> How to complete this task:
Give back the data below word for word. Any image in it should be left out.

*** Opening of Data extract ***

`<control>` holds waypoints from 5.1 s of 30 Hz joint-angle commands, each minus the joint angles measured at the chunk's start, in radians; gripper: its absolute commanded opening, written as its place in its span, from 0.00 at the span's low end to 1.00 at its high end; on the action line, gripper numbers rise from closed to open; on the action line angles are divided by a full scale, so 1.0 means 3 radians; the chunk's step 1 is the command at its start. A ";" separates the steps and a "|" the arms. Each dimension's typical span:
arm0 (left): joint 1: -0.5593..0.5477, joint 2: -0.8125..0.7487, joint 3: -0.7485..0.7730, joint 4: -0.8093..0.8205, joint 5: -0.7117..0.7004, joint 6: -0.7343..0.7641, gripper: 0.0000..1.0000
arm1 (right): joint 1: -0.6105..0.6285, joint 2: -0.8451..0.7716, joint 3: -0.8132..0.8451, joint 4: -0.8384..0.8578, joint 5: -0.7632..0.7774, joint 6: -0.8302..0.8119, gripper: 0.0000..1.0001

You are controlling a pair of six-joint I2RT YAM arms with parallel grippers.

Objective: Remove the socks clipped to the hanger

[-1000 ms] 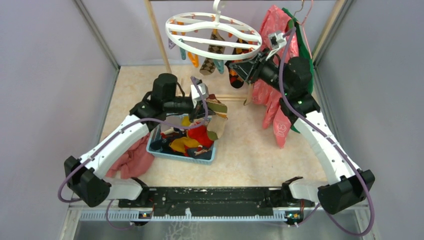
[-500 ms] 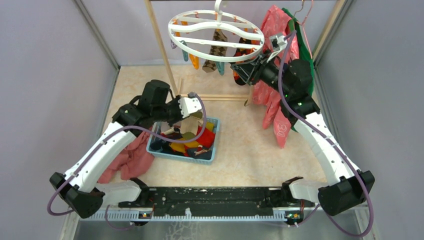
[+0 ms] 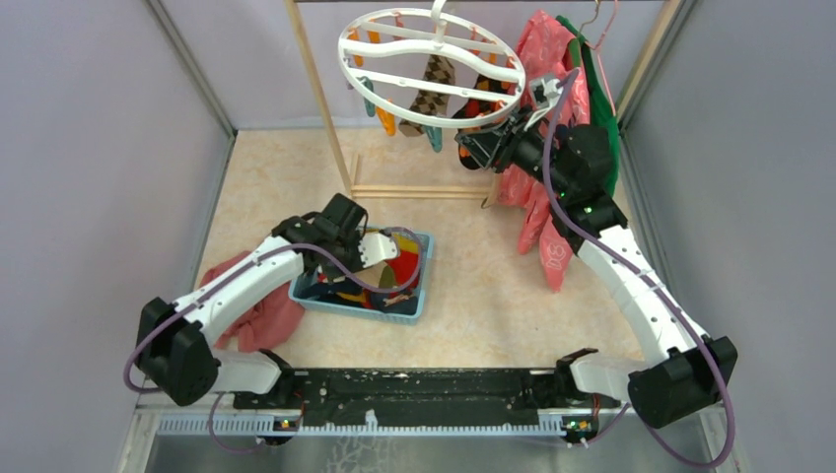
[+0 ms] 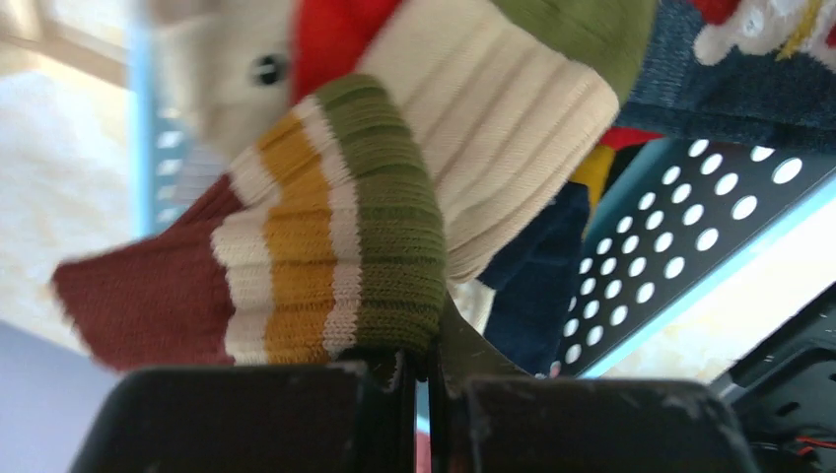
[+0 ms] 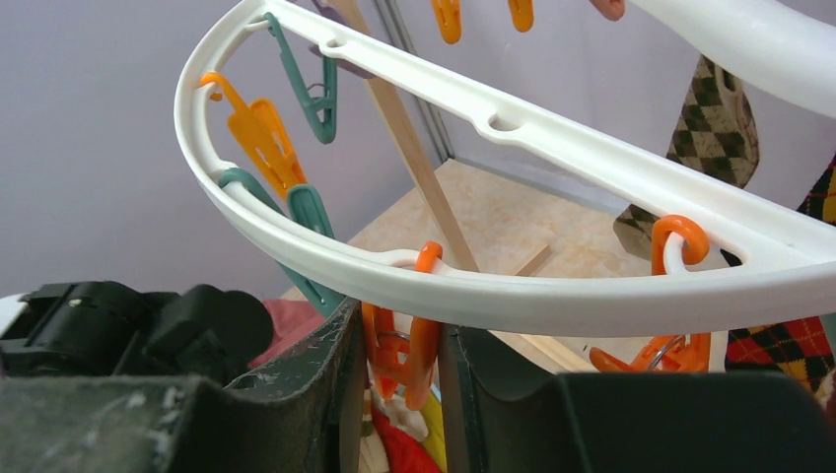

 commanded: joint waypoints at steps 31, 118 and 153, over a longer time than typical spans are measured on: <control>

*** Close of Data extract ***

> Output:
`<control>` holds waypoints from 5.1 s of 30 Hz joint-angle commands, each minus the joint angles measured at the chunk's start, in radians; gripper: its absolute commanded opening, written as its place in its span, from 0.00 at the span's low end to 1.00 at its high end; on the action line, gripper numbers rise from closed to open; on the action line angles are divided by a full scale, so 1.0 means 3 radians; the chunk's step 1 is the command at its start. A ";" separates the steps and a "|" the arms. Each dimension's typical span:
arm0 (left): joint 1: -0.5593..0.5477, joint 2: -0.8125..0.7487, joint 3: -0.7485..0.7730, joint 4: -0.8093..0.8205, joint 5: -0.7117..0.7004, joint 6: -0.7343..0.7641, gripper: 0.0000..1.0000
arm1 (right): joint 1: -0.6105..0.6285, joint 2: -0.8451..0.7716, joint 3: -0.8132..0.8451, joint 4: -0.8384..0.8578, joint 5: -0.7632..0.7774, joint 6: -0.8302..0.8119, gripper: 0.0000..1.0001

You are controlling a pair of six-joint I2RT YAM arms with parallel grippers.

Objective: Remove the socks clipped to the hanger

[-1000 ms] 
[-500 ms] 
[+0 ms] 
[+0 ms] 
[+0 ms] 

 commanded: joint waypoints at steps 31, 118 and 153, over a longer time than typical spans are measured on: <control>

That brings the answer to completion.